Job Description
Inviting applications for the role of Principal Consultant , SRE Engineer
As the need for reliability grows with every critical application that we add to our landscape, we seek for an experienced SRE to help our tribe become more reliability driven by setting up the right design patterns and processes to make sure we have an observable, reliable and if possible self-healing product landscape.
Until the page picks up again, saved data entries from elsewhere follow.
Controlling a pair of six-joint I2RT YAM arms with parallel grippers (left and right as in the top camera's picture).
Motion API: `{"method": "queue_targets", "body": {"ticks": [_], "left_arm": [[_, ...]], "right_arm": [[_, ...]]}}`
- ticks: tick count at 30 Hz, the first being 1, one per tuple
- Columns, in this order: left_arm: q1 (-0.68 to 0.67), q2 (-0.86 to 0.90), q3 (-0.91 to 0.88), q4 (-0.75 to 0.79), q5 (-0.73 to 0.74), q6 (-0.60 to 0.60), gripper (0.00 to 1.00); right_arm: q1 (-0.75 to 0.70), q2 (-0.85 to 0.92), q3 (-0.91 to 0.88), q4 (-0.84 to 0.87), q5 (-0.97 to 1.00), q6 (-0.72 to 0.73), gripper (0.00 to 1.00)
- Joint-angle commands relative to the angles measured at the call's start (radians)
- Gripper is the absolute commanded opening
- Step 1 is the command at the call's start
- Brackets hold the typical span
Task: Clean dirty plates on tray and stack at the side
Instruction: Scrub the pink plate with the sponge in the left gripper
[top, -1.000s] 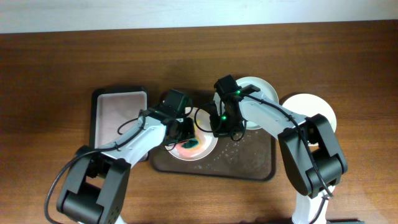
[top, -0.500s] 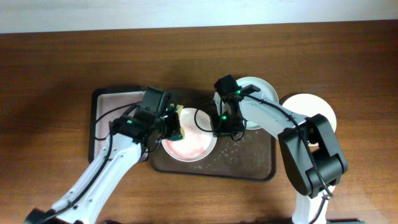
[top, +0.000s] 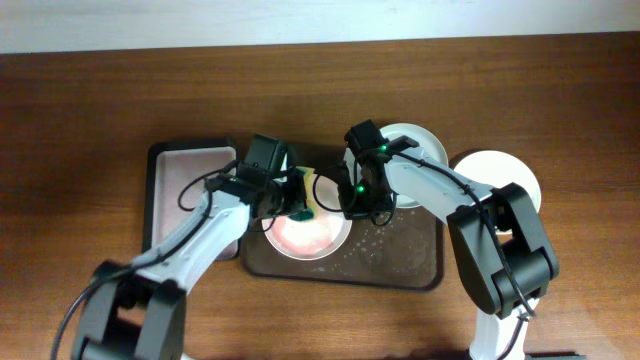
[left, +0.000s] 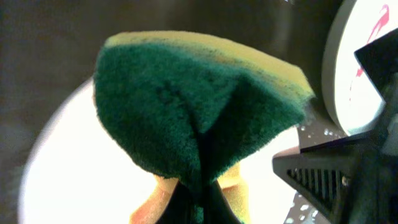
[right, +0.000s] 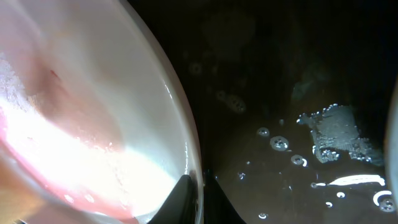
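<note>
A white plate (top: 308, 236) smeared pink lies on the dark tray (top: 400, 268). My left gripper (top: 288, 196) is shut on a green-and-yellow sponge (top: 301, 203) at the plate's far edge. In the left wrist view the sponge (left: 199, 106) fills the frame above my left gripper (left: 199, 200), over the plate (left: 68, 168). My right gripper (top: 352, 206) is shut on the plate's right rim. The right wrist view shows my right gripper (right: 199, 188) pinching that rim, with the plate (right: 93, 118) wet and pink. A second plate (top: 420, 146) with a red streak sits at the tray's back right.
A black bin (top: 192, 195) with a pale pink inside stands left of the tray. A clean white plate (top: 510, 172) rests on the table right of the tray. Water drops lie on the tray floor (right: 311, 124).
My left gripper has moved the sponge from the plate's near-left part to its far edge. The pink smear now shows across the plate's middle. My right gripper still holds the rim.
First the sponge was at the plate's middle and a red streak showed on the plate. Then the sponge was at the right side by my right gripper, then at the near left, now at the far edge. The streak has become a pink wet smear.
</note>
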Motion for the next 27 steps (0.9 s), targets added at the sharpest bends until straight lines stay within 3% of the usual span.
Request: {"method": "queue_targets", "body": {"ticks": [1, 5, 12, 16, 21, 27], "left_arm": [[-0.006, 0.112, -0.003, 0.074, 0.197, -0.006, 0.00], [-0.015, 0.180, -0.003, 0.120, 0.243, -0.006, 0.00], [0.002, 0.197, -0.002, 0.001, 0.096, -0.010, 0.00], [0.034, 0.119, -0.002, -0.127, 0.025, -0.001, 0.00], [0.036, -0.024, -0.001, -0.152, 0.069, 0.051, 0.00], [-0.025, -0.053, -0.005, -0.161, 0.075, -0.064, 0.00]], "right_arm": [[-0.003, -0.011, -0.005, -0.003, 0.016, 0.002, 0.10], [-0.003, -0.011, -0.005, -0.003, 0.016, 0.002, 0.10], [-0.003, -0.011, -0.005, -0.008, 0.016, 0.001, 0.10], [-0.003, -0.011, -0.005, -0.008, 0.016, 0.002, 0.10], [-0.003, -0.011, -0.005, -0.014, 0.016, 0.002, 0.10], [-0.003, -0.011, -0.005, -0.016, 0.016, 0.002, 0.11]]}}
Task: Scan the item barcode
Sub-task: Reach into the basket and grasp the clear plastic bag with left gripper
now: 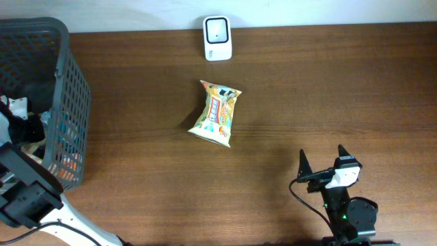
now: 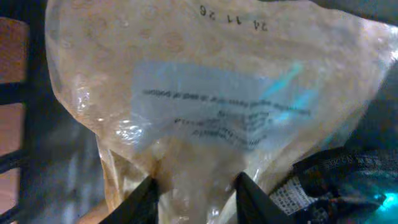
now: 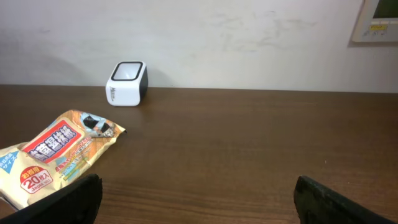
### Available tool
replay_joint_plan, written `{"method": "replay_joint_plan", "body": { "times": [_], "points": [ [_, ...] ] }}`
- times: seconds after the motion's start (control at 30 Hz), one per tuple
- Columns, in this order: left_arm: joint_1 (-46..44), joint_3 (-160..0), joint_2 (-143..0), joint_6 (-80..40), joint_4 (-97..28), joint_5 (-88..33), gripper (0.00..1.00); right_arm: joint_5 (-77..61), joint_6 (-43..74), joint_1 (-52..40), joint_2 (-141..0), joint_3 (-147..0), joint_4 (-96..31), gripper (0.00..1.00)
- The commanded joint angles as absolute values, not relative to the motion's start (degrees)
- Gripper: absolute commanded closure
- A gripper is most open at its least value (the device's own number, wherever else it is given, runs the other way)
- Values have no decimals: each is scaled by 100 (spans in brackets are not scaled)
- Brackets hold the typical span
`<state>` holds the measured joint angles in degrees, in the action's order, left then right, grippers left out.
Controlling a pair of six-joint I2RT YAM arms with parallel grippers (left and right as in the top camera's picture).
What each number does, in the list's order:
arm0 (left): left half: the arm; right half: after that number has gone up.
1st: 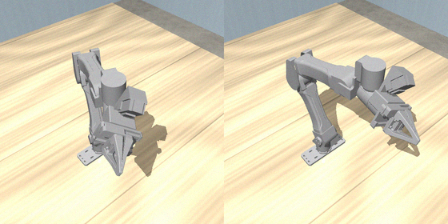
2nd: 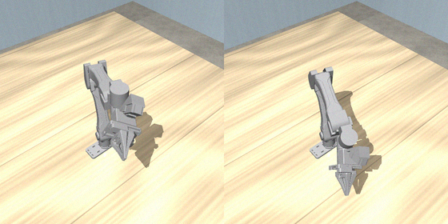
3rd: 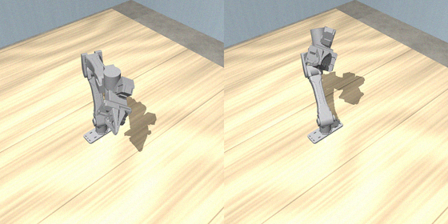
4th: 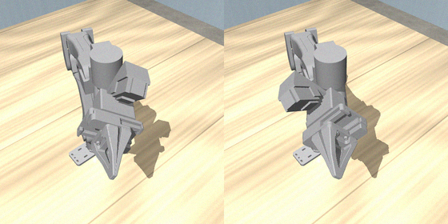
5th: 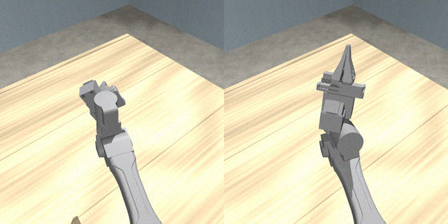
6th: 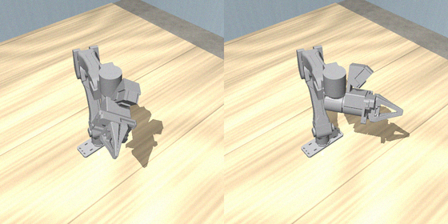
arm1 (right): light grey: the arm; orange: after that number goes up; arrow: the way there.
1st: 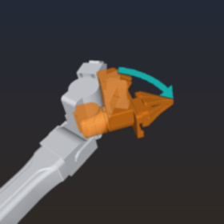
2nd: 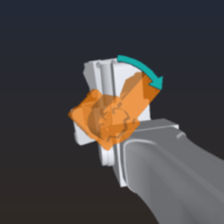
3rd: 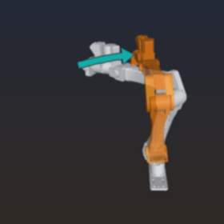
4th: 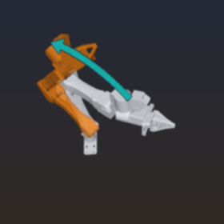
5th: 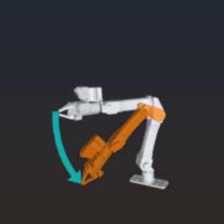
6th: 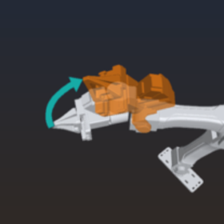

With the experience you bring, you will play a vital role in managing and leading a team while also keeping them motivated.
Responsibilities- Scope
Monitoring the performance of our production systems using a host of monitoring tools
Proactively identifying and troubleshooting issues such as software bugs, misconfigurations, performance bottlenecks and coordinating the fix of those issues
Increasing availability and reliability of our production systems
Coordinating Chaos Testing
Constantly running technical state health assessments on production infrastructure and systems to identify CIs deviating from baseline
Actively monitoring SLAs and ensuring that services perform within promised SLAs
Holding IT Engineering, Security and Architecture accountable for the remediation of any SLA degradation
Ensuring that IT is 'in CONTROL' by holding IT groups accountable for adherence
Collating and providing necessary evidence to Auditors for these controls
Architecting, creating and automatically managing an army of 'runners or bots' that fully automate tasks across infrastructure and applications - e.g. extracting production data, generating production reports, trigger event responses etc.
Identifying and automating manual operational tasks
Building and integrating tools that will assist in improving system availability, reliability and performance
Coordinating incident management and service restoration.
SREs are part of the on-call team of engineers that support production systems.
Work with BizDevOps squads on post mortems & assist in identifying and fixing reliability issues
Plan and Manage Disaster Recovery (DR) Runbook and DR testing
Gather relevant data and provide accurate production reporting for availability, reliability, performance and capacity.
A small part of the job requires coordinating response to the occasional service request from our business partners. For e.g. if a business unit requests restore of a particular backup
Qualifications we seek in you!
Minimum Qualifications
BTECH
Preferred Qualifications/ Skills
Proven track record of setting up processes in the organisation.
Expert level knowledge in Windows systems administration including events/services and asp.net/.net core applications running on iis
Proficient level knowledge in Unix/Linux administration
Proficient level knowledge in tomcat application administration
Expert level knowledge in powershell scripting and automation
Proficient level knowledge in networking concepts and Windows networking
Proficient level knowledge in monitoring and observability implementations especially on Windows stack
Proficient level knowledge in RDBMS concepts and performance management (Oracle/MSSQL)
Proficient level knowledge on Azure pipelines (other CI/CD solutions can also be considered)
Proficient level knowledge on containerization and container orchestration technologies (K8S/Openshift )
Expert level understanding of core SRE concepts, SLI/SLA/Error budgets and experience in how to implement various SRE models within the organization
Nice to haves:
Experience in leading a team for a brand-new application and platform.
Experience in setting up an agile platform to quickly adapt to a rapidly growing platform.
Experience in ELK stack and Prometheus+Grafana
Experience in incident/problem management, and being on-call
Experience in enterprise scheduling solutions (TWSd,UAC)
Experience in python scripting
Experience in Ansible
Experience in Infrastructure as code (Terraform/Pulumi), everything as code and of course git
Additional optional criteria which will be considered separately as a 'plus':
Strong plus - Experience in applying SRE concepts to Front office banking processes (e.g. Credit Approval, Monitoring, etc)
MSc or PhD with excellent academic results in the field of Computer Science, Mathematics, Engineering, Econometrics or similar.
You have a crystal-clear understanding of Agile WoW
You actively keep up to date with the latest developments and to incorporate them in your work
You embody our orange code in your professional manner: you take on activities and responsibilities and make them happen, you help others to be successful, and you are one step ahead in anticipating your colleagues and stakeholders.